- _Aim of the task_
Each line from the one containing "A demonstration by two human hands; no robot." through the end of the data below is to be output verbatim, with no lines added or left out.

::::::

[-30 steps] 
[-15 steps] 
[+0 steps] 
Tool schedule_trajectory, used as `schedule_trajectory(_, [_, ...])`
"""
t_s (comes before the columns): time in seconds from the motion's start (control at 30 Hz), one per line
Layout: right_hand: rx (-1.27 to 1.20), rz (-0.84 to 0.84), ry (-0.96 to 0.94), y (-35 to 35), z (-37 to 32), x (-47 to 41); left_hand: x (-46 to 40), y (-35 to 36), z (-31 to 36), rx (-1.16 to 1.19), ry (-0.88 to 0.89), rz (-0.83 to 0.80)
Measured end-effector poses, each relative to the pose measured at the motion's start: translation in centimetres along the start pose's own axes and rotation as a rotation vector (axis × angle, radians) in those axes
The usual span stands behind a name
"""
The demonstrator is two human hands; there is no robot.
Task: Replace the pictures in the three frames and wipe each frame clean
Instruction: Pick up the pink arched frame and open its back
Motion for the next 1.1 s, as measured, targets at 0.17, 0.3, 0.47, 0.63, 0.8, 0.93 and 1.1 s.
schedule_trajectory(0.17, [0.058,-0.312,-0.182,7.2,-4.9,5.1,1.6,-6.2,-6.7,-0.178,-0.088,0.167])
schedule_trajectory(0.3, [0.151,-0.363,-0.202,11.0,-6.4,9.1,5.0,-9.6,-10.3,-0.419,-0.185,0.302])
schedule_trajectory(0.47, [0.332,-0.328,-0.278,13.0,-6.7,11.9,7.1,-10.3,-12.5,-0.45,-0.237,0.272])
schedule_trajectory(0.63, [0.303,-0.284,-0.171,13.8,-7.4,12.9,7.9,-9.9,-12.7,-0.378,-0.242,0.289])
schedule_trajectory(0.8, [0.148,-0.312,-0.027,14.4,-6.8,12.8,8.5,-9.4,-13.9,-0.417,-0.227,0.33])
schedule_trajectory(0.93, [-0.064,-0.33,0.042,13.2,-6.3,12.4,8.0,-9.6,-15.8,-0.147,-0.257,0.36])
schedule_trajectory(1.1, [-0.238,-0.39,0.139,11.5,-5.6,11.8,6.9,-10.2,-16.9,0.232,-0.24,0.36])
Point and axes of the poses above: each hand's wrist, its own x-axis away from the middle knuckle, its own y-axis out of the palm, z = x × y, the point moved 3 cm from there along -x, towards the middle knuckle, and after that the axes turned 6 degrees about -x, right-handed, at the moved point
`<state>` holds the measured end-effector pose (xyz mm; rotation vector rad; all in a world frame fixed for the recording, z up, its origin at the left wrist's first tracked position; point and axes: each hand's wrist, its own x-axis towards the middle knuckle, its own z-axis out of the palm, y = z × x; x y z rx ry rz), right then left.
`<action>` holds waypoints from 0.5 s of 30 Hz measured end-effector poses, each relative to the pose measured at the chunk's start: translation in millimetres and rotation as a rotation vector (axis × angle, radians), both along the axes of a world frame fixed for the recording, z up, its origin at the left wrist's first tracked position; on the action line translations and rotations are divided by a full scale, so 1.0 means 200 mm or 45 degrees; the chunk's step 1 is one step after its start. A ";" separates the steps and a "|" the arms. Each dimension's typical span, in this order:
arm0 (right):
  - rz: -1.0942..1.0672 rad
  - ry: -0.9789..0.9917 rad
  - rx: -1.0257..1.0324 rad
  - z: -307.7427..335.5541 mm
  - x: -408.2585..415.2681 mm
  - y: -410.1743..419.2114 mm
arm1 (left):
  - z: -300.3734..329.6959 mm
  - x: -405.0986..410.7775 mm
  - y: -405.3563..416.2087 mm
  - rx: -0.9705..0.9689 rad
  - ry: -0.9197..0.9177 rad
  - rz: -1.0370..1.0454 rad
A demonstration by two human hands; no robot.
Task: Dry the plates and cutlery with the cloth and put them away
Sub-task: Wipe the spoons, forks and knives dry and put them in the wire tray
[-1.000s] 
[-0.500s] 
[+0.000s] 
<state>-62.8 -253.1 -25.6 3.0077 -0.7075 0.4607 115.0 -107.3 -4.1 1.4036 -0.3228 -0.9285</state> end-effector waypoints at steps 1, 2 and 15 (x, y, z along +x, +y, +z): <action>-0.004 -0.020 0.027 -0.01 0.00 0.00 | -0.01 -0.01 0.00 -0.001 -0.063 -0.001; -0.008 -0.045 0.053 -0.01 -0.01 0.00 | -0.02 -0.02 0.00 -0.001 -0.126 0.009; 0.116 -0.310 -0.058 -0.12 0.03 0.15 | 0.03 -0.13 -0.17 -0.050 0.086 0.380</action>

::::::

- _Problem solution_
A demonstration by two human hands; no robot.
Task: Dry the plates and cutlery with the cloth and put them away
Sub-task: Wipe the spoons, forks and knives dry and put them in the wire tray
[-1.000s] 
[-0.500s] 
[+0.000s] 
<state>-62.8 -253.1 -25.6 3.0077 -0.7075 0.4607 115.0 -107.3 -4.1 1.4036 -0.3228 -0.9285</state> end-effector waypoints at steps 1, 2 and 15 (x, y, z along +x, +y, +z): <action>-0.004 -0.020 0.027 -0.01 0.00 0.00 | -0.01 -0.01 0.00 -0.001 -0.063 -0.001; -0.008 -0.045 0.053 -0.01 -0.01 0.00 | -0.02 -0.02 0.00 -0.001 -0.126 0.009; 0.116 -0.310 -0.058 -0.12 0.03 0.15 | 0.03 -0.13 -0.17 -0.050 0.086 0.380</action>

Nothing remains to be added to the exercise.